Sometimes, and in the majority of sprites by example, you have to encode blits with no more than 32 pixels wide, so having more than 5 bits by example would be wasteful.
But then you have to cut large blits into smaller ones, which can be slower to blit and decode the header, and bigger at the same time.
What's used here is a variable length encoding similar to LZ4 :you use 5 bits for the base and then if the len you want to encode is more than that, you add a byte of data (and another while you don't have to).

By example,
15 is encoded as 15,

30 as 30,

200 as 31 + another byte with 200-31 = 169
31 as 31  + another zero byte yes it's a useless zero byte but that's rare.


All of this leads to a 'blits' encoding, where we store blits with a header and some data.
Header is :
    2 bits for the type of blit,
    1 bit for end of line
    5 bits for length

    + N bytes extra for length as needed

Data is :
    blit "Skip" : nothing
    blit "Fill" : color to blit with
    blit "data" : "length" pixels encoding
    blit "back reference"  : 2 bytes as back reference in bytes since the current bytes. This sliding window allows for more than 64k resources

For encoding pixels, you can of course use raw u16 pixels which are quite big.
  • pixel palette can be slow but dense, but there is a better way.

In order to reduce the storage of individual pixels, you can use less colors and thus less bits per pixel. using 256 colors you can reduce your storage by two comarped to raw 15bpp, when using 16 colors you can reduce by four(but this will have an impact on what you can provide). A global 8bpp encoding is available for either the bitbox micro or the a global 8bpp palette reduction.

Pixel palette is not a panacea however, since it needs much longer to blit. While we can memcpy (setting aside alignment operations) one word at a time (i.e. one u32 word read and one write per couple of pixels), now need one read for 4 u8 pixels, but four reads (one of each palette lookup), adding to the contention of memory buses. What can be done is making a table for multiple pixels lookup but for 256 colors you'd need 65536 entries. Better to limit that number.

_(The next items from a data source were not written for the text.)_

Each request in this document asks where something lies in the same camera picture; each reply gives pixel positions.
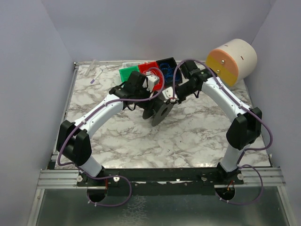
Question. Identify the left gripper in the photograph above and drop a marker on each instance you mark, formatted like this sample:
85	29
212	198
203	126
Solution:
147	103

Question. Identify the black spool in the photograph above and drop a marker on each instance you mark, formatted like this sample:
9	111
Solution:
158	110

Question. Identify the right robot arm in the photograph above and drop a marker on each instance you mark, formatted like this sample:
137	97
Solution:
245	125

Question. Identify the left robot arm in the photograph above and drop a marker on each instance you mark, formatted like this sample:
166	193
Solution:
74	137

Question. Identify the black plastic bin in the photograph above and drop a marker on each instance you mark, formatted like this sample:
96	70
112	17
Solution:
167	66

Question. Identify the red plastic bin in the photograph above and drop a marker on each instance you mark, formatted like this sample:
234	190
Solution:
152	69

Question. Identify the green plastic bin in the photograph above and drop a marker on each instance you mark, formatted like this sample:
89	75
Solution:
125	72

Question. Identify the white label card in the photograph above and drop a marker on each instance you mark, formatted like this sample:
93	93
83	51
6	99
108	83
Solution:
131	64

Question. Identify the large cylinder drum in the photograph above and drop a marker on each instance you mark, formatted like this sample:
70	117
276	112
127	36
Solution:
232	61

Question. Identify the purple capped marker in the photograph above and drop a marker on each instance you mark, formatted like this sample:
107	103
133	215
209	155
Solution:
96	76

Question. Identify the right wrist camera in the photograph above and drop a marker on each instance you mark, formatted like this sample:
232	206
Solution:
169	95

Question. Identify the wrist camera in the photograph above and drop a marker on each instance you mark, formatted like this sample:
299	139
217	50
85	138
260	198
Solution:
151	81
169	95

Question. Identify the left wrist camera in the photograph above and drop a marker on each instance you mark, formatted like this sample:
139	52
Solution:
151	81

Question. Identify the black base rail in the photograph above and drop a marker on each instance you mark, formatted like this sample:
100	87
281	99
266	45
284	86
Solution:
155	182

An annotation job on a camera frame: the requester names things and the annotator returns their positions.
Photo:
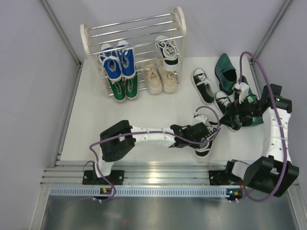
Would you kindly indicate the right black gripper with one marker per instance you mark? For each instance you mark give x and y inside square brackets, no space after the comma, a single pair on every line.
[234,109]

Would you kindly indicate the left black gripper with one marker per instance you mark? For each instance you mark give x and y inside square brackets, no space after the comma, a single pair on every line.
[194,145]

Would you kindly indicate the black white sneaker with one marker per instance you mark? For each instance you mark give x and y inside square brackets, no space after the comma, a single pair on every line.
[204,149]
[166,49]

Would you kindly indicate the beige lace sneaker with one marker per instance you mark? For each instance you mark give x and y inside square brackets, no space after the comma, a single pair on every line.
[151,77]
[168,78]

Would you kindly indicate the green sneaker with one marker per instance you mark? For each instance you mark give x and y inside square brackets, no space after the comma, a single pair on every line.
[131,87]
[117,88]

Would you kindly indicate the blue sneaker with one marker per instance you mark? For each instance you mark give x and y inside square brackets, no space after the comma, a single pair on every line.
[110,62]
[126,55]

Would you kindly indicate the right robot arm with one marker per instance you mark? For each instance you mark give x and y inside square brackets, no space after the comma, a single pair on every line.
[273,172]

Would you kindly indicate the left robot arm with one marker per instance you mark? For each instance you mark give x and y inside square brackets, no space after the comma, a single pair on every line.
[118,140]

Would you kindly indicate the teal heel shoe lower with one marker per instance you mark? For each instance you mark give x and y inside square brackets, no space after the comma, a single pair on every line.
[247,117]

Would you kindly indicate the teal heel shoe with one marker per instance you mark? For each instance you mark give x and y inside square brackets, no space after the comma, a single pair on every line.
[226,74]
[247,117]

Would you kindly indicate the teal heel shoe upper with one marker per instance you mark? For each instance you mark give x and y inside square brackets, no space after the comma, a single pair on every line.
[226,74]

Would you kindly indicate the white metal shoe rack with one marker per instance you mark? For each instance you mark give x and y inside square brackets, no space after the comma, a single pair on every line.
[141,33]

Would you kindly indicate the aluminium mounting rail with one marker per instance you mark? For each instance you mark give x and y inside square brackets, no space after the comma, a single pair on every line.
[153,174]

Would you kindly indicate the perforated cable tray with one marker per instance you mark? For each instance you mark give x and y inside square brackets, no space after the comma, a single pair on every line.
[143,192]

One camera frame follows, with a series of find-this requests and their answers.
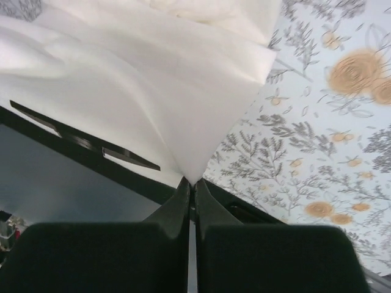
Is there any white t shirt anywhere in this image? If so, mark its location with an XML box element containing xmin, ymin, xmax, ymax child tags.
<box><xmin>1</xmin><ymin>1</ymin><xmax>282</xmax><ymax>187</ymax></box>

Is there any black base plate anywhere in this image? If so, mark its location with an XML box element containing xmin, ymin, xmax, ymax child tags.
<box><xmin>1</xmin><ymin>107</ymin><xmax>283</xmax><ymax>225</ymax></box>

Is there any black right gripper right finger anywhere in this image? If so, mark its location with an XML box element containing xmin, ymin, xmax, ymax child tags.
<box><xmin>194</xmin><ymin>181</ymin><xmax>370</xmax><ymax>293</ymax></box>

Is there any floral table cloth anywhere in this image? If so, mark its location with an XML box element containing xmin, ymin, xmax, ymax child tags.
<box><xmin>1</xmin><ymin>1</ymin><xmax>390</xmax><ymax>276</ymax></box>

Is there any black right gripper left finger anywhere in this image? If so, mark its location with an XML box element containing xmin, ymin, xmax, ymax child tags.
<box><xmin>1</xmin><ymin>179</ymin><xmax>189</xmax><ymax>292</ymax></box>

What's interesting is that generally you don't use the whole number of different couples for a given set of colors. Not every couple is used, and it's generally much better to limit oneself to 256 couples than 16 individual colors. And in that case, we have 8 pixels for 32 bits of data + one read + one write for 2 pixels, which is very close to the raw pixel encoding speed.

Couples also adds the possibility to allow run-length encoding of dithered patterns which in pixel art and limited color can be useful.

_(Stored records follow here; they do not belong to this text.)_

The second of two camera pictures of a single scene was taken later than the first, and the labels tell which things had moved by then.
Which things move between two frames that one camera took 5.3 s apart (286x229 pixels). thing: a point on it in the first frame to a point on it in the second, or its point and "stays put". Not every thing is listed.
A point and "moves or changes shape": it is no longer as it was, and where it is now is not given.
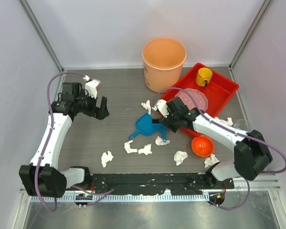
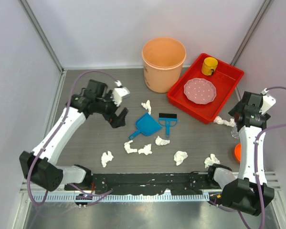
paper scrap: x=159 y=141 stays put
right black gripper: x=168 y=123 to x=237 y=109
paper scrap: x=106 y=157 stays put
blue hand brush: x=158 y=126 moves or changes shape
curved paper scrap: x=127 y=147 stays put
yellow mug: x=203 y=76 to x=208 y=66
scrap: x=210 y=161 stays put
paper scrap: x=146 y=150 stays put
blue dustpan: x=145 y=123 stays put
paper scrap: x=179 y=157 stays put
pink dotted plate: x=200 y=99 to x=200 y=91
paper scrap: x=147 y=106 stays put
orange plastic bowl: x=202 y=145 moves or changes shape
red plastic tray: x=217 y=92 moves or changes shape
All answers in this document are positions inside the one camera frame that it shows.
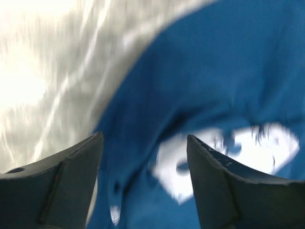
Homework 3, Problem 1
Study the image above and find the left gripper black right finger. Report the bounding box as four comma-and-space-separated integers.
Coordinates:
187, 135, 305, 229

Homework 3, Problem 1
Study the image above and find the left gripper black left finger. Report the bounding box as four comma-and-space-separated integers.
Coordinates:
0, 132, 103, 229

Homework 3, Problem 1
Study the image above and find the blue cartoon print t-shirt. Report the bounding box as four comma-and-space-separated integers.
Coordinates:
88, 0, 305, 229

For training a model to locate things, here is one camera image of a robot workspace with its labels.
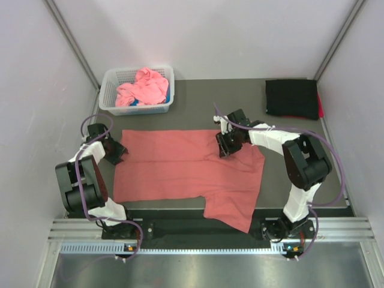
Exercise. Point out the salmon pink t shirt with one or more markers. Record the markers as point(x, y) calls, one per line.
point(183, 164)

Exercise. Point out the folded black t shirt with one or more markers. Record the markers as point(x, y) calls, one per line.
point(292, 98)

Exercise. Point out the slotted grey cable duct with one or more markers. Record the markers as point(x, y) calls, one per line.
point(120, 248)

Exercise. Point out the pink t shirt in basket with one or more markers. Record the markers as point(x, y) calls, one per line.
point(142, 75)

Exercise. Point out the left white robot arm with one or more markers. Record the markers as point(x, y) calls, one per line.
point(81, 184)

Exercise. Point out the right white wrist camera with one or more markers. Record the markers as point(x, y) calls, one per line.
point(225, 126)

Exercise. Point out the folded red t shirt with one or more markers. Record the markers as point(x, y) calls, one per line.
point(320, 110)

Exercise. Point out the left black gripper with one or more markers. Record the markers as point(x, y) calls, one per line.
point(120, 150)

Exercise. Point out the white plastic basket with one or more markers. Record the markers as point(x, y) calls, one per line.
point(117, 76)

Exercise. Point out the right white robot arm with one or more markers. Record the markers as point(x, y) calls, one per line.
point(306, 161)

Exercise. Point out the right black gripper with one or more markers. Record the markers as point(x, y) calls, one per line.
point(225, 149)

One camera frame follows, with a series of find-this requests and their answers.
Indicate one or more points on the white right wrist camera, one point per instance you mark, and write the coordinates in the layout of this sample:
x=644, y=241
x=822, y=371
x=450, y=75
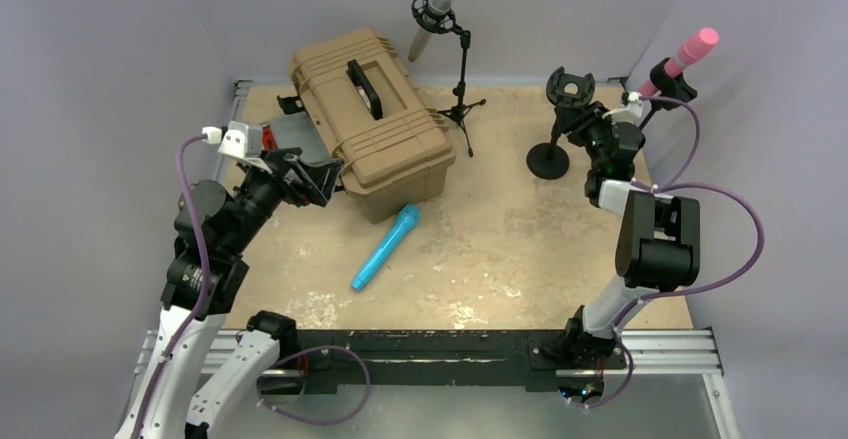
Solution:
x=629, y=111

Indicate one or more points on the aluminium frame rail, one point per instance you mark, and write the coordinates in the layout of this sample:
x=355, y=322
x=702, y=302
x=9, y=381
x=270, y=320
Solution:
x=655, y=352

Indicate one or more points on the black tripod microphone stand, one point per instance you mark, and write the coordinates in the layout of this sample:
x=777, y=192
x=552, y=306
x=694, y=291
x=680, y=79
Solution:
x=458, y=112

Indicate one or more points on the black round-base clip stand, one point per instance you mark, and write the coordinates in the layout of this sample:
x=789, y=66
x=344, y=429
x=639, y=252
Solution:
x=666, y=79

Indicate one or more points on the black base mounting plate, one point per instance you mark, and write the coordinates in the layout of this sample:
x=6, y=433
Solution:
x=535, y=360

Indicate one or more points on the tan plastic toolbox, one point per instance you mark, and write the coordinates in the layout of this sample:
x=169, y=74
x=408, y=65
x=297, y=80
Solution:
x=394, y=146

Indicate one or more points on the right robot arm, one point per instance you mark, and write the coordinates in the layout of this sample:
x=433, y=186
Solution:
x=658, y=247

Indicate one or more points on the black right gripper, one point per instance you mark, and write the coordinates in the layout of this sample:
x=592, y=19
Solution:
x=589, y=117

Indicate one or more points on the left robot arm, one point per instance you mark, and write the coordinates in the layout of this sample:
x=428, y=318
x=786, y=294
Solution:
x=214, y=227

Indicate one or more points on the red adjustable wrench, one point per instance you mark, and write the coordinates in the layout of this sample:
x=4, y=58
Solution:
x=268, y=139

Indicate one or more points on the pink microphone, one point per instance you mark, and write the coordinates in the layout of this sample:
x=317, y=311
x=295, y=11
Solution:
x=694, y=49

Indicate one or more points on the black round-base shock-mount stand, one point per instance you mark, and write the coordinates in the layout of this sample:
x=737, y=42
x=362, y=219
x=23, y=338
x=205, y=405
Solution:
x=571, y=96

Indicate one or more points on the blue microphone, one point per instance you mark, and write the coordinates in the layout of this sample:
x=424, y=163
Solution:
x=406, y=220

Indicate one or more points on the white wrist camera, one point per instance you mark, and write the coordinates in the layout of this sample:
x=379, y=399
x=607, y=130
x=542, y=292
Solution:
x=237, y=140
x=629, y=111

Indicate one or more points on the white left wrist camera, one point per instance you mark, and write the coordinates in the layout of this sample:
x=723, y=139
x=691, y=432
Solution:
x=237, y=140

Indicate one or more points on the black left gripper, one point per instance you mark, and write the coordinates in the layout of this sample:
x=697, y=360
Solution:
x=317, y=181

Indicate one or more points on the grey silver microphone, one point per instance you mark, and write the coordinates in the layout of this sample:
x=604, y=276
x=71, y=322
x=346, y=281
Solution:
x=430, y=16

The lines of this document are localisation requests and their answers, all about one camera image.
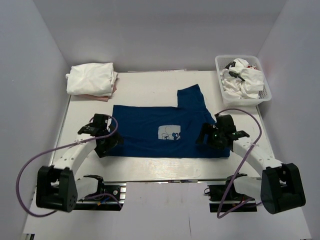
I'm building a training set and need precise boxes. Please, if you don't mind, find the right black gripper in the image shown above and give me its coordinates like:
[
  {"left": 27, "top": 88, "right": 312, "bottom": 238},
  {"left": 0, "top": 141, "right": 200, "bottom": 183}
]
[{"left": 196, "top": 122, "right": 225, "bottom": 150}]

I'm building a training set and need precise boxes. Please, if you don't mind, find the blue mickey t-shirt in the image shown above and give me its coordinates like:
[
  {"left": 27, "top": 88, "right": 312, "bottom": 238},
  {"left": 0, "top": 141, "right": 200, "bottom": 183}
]
[{"left": 109, "top": 84, "right": 230, "bottom": 158}]

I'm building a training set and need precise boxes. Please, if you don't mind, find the white t-shirt black print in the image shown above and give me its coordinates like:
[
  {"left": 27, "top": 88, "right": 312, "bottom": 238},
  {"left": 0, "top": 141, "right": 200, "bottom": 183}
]
[{"left": 220, "top": 59, "right": 248, "bottom": 82}]

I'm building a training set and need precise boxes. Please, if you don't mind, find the white t-shirt red print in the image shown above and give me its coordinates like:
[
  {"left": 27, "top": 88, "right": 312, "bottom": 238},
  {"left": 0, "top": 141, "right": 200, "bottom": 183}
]
[{"left": 222, "top": 57, "right": 265, "bottom": 100}]

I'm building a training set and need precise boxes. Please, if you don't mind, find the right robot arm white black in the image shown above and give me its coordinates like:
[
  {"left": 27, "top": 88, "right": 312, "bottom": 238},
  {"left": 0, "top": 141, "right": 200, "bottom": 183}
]
[{"left": 196, "top": 114, "right": 306, "bottom": 219}]

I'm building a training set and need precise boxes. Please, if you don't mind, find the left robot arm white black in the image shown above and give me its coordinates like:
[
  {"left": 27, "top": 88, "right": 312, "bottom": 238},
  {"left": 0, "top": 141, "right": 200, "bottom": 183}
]
[{"left": 35, "top": 113, "right": 124, "bottom": 213}]

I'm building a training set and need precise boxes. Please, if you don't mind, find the folded pink t-shirt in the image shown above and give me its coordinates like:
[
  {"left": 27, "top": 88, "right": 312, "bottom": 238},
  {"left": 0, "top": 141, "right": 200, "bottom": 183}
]
[{"left": 76, "top": 82, "right": 117, "bottom": 102}]

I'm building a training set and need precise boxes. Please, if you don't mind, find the folded white t-shirt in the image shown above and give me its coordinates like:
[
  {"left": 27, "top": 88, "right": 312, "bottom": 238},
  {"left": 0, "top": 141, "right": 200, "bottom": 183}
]
[{"left": 65, "top": 62, "right": 118, "bottom": 97}]

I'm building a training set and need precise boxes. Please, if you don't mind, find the white plastic basket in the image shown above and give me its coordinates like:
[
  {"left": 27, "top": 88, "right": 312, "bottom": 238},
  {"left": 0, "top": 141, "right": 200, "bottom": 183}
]
[{"left": 215, "top": 55, "right": 272, "bottom": 107}]

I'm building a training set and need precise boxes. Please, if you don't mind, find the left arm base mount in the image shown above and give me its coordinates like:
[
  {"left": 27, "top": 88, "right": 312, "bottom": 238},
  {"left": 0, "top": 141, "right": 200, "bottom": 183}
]
[{"left": 74, "top": 175, "right": 127, "bottom": 212}]

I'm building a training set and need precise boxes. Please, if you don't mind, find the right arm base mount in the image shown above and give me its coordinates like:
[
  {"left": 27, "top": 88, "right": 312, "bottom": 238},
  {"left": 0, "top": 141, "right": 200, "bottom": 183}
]
[{"left": 203, "top": 174, "right": 263, "bottom": 213}]

To encode such a picture, I made a small encoder which can extract common couples like you do with the same algorithms for color quantization, except it's now couples quantization.

Frame encoding :
  • multi-frame format & skiplist

Our format should be used to encode not a single image, but multiple frames animations.
First, it's generally simpler to manage one file per animation than one file per image.
Then you generally produce the content that way.
And then an animation generally contains many slightly different frames but not entirely different frames and colors, so you gain in not having to repeat the palette and the blits.

We do this by specifying a frame size and putting all the frames vertically.

What you need is then an index of each frame start since each frame is not the same size, in order to be able to skip directly to this and not having to unroll the whole sprite from frame zero. So we add a table with skip frame indices. We use a simple u32 list to allow big files, and direct access - we could use a delta encoded u16 since no frame is larger than 64k generally but the next paragraph will explain why - it's not very heavy generally.
  • frame deduplication
Often, an animation can repeat the same frames. for example, you can have an A-B-C-B-A-B... type animation (ping pong) which can be a looping ABCB animation. Why repeat the frame B when you just have to replace the fourth entry of the frame lookup table by the same pointer as the second ?  Therefore the encoder can detect similar frames.
Also, your frame step can be the same length and you can repeat a want a frame to be longer.
That means that frames are no longer unique or the frame index monotonous and cannot be delta-encoded efficiently.